In Gascon v Newmont Goldcorp. ("Gascon"),1 an Ontario court has sent a strong warning to employers about the consequences of misleading employees into believing that they will remain employed following a sale of business.


In November 2019, Newmont Goldcorp ("Newmont") entered into an agreement to sell its Red Lake Mine to Evolution Mining ("Evolution").  The anticipated completion date of the transaction was March 31, 2020.  As Newmont's General Manager and most senior employee on site, Mr. Gascon was instrumental in facilitating the $375-million sale between November 2019 and March 2020.

Prior to entering into the purchase agreement with Evolution, one of Newmont's Vice Presidents had assured Mr. Gascon that he would be "going with" the Red Lake Mine when it was sold to Evolution.  Mr. Gascon understood this to mean that his employment would continue with Evolution after the closing of the transaction.

In mid-March 2020, Mr. Gascon asked the Vice President about his long-term incentive grants and a merit increase, which he usually received from Newmont in late February or early-March.  Mr. Gascon was advised that Newmont was working with Evolution to replace these entitlements after the closing of the transaction.  The Vice President also asked Mr. Gascon for his cooperation to continue performing his duties prior to the closing.
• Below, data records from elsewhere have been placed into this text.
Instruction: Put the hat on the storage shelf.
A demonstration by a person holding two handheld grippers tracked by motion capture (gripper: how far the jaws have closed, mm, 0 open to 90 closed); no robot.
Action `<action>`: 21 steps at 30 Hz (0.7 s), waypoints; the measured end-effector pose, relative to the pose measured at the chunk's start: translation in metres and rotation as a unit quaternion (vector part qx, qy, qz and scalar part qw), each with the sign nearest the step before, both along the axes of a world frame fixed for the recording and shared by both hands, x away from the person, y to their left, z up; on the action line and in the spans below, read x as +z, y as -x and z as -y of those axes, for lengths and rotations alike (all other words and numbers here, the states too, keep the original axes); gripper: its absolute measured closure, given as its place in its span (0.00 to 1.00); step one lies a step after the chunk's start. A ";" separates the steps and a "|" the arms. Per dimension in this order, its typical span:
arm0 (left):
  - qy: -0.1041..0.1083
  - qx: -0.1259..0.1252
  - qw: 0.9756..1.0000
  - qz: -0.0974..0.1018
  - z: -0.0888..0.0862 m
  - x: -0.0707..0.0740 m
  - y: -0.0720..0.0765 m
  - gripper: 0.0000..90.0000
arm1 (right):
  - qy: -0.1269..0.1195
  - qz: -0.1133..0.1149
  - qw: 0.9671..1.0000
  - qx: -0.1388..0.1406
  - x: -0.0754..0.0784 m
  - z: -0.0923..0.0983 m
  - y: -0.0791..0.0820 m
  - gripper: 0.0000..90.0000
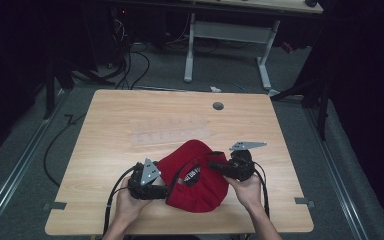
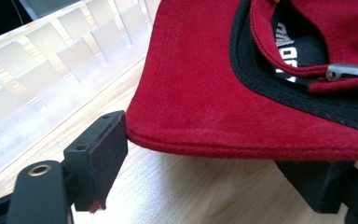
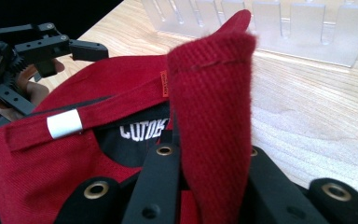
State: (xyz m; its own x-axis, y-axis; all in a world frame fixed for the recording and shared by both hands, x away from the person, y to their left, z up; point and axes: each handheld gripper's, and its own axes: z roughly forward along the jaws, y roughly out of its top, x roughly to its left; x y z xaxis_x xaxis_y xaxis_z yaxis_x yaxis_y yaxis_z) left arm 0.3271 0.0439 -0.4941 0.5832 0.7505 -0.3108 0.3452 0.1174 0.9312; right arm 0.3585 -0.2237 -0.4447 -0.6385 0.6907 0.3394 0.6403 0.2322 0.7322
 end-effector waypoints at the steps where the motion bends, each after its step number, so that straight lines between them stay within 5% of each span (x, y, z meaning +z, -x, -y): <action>1: 0.000 0.000 1.000 0.000 0.000 0.000 0.000 0.22 | -0.004 -0.003 1.000 0.001 0.000 0.000 0.000 0.95; 21: -0.024 -0.004 1.000 0.010 0.003 -0.004 -0.002 0.25 | -0.047 -0.051 0.997 0.022 -0.009 0.005 -0.010 0.95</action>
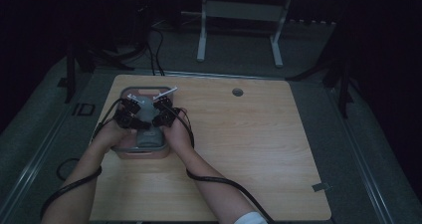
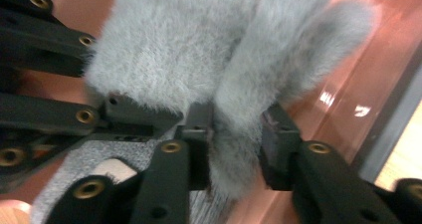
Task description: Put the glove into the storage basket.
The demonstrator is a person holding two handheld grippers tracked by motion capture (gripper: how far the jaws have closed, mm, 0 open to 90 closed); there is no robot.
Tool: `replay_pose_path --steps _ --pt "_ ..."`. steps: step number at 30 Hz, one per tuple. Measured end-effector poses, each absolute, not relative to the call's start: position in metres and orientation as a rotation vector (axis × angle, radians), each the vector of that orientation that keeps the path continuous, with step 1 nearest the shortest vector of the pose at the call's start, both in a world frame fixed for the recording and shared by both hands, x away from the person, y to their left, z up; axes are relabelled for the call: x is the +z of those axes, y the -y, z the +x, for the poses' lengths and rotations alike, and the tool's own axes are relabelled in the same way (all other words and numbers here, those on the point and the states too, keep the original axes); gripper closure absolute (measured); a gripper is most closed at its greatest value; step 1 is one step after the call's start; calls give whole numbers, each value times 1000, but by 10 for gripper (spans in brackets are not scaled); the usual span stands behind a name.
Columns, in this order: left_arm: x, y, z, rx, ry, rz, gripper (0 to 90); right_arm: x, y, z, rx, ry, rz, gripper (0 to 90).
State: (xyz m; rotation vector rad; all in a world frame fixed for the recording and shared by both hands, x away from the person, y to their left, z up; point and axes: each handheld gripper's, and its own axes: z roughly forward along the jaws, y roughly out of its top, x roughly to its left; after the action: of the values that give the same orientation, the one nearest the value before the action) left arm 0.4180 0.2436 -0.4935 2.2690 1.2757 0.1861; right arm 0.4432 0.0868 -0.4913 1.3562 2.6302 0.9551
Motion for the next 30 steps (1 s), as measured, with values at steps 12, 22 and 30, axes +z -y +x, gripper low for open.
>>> replay_pose_path --steps 12,22,30 --pt "-491 -243 420 290 -1379 2261 371 -458 -71 436 1138 -2599 1272 421" --pt "-469 -261 402 356 -1331 2112 248 -450 -38 436 1274 -2641 1224 205" --pt "-465 -259 384 426 -1259 2047 161 -441 -9 432 1309 -2609 1195 231"
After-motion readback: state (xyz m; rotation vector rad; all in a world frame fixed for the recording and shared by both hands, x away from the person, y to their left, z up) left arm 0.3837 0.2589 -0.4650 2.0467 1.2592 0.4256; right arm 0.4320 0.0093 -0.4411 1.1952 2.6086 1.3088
At about the same time, Newmont learned that Evolution would not be retaining Mr. Gascon as an employee after the closing of the transaction.  Weeks later, Mr. Gascon's employment with Newmont was terminated on a without cause basis, effective March 31, 2020.
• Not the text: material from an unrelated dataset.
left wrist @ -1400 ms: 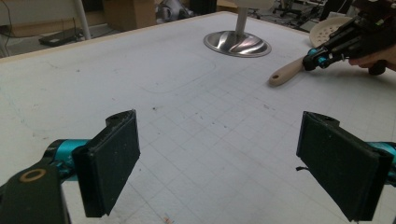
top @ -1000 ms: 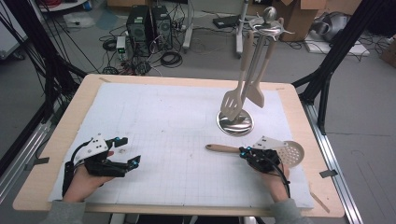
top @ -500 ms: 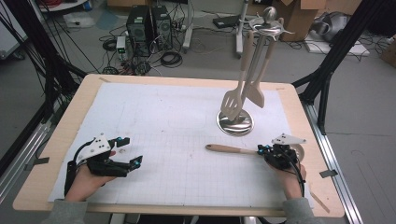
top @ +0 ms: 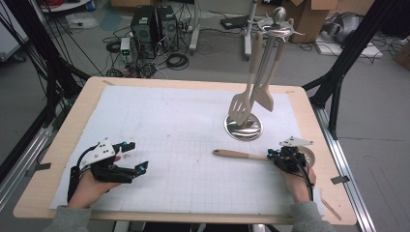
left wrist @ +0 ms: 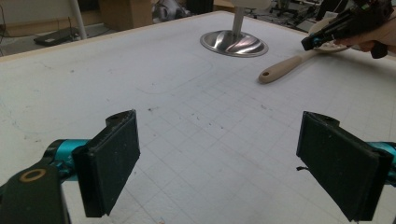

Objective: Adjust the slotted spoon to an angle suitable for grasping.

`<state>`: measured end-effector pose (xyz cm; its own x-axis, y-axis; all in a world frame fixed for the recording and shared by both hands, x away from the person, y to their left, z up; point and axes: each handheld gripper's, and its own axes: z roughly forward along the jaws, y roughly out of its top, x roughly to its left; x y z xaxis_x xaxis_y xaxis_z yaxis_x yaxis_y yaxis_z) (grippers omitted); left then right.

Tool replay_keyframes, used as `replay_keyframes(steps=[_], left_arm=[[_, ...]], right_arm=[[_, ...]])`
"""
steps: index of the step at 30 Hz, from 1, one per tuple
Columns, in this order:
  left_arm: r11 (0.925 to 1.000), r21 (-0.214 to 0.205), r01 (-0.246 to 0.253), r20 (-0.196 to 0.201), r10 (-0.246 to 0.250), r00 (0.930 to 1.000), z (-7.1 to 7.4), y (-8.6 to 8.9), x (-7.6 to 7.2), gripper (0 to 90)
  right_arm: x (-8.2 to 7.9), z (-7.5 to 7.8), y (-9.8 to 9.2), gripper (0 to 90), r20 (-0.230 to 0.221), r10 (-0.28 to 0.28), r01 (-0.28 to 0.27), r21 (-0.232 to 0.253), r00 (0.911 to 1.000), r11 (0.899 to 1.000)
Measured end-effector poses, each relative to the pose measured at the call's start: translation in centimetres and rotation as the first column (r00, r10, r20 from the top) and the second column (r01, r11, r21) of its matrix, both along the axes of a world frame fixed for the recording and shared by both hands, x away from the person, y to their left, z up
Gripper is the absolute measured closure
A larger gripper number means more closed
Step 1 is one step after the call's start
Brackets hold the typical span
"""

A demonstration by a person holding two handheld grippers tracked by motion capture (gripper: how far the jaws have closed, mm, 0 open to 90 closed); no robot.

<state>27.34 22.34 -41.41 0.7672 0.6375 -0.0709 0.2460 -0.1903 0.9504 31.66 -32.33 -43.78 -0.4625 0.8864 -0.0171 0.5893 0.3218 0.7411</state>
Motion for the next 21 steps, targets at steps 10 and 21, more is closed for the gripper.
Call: replay_keyframes(steps=[10, 21], left_arm=[[1.0, -0.006, 0.006, 0.002, -0.006, 1.0, 0.1, -0.1, 0.1, 13.6], [0.9999, 0.001, 0.017, -0.001, -0.017, 0.9999, 0.0, -0.4, 0.3, 13.7]], right_arm=[[-0.6, -0.3, -0.2, 89.7, -0.019, -0.017, 0.017, -0.018, 0.9997, 1.0], [-3.7, -0.3, -1.2, 89.7, -0.005, 0.007, -0.007, -0.032, 1.0, 0.999]])
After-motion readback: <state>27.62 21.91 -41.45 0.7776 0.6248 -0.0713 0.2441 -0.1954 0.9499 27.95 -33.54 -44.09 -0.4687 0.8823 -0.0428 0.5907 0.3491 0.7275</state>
As a result, Mr. Gascon brought a wrongful dismissal action against Newmont alleging, in part, that Newmont misled him, acted dishonestly, and breached its duty of good faith when he repeatedly inquired about the status of his employment following the sale to Evolution.

The Court's Decision

The summary motion judge agreed with Mr. Gascon and found that the Vice President's conduct in the months leading up to the closing of the transaction was untruthful, misleading, and unduly insensitive.  In the judge's view, the Vice President must have known as early as February 2020 that Newmont would be dismissing Mr. Gascon upon the closing if Evolution did not hire him.  Mr. Gascon sought numerous opportunities to have a "frank discussion" with Newmont about the future of his employment, and was repeatedly denied.

As a result of Newmont's failure to fulfill its common law duty of honest performance (which states that parties must not knowingly mislead their counterpart about matters directly linked to the performance of a contract), the judge ordered Newmont to pay Mr. Gascon $50,000 in moral or exemplary damages.


Sellers in a commercial transaction may encounter uncertainty during the sale process about whether their employees will remain employed by the purchaser after closing.  However, as details about employee retention emerge, sellers have a duty to be truthful with employees about their future employment prospects.  While the Gascon decision does not impose a positive obligation on sellers to proactively disclose to their employees the fact that they may not be retained after closing, it does stand for the principle that sellers must not knowingly mislead their employees – especially where the employees are instrumental to the success of the closing.


2020 ONSC 2511.

The foregoing provides only an overview and does not constitute legal advice. Readers are cautioned against making any decisions based on this material alone. Rather, specific legal advice should be obtained.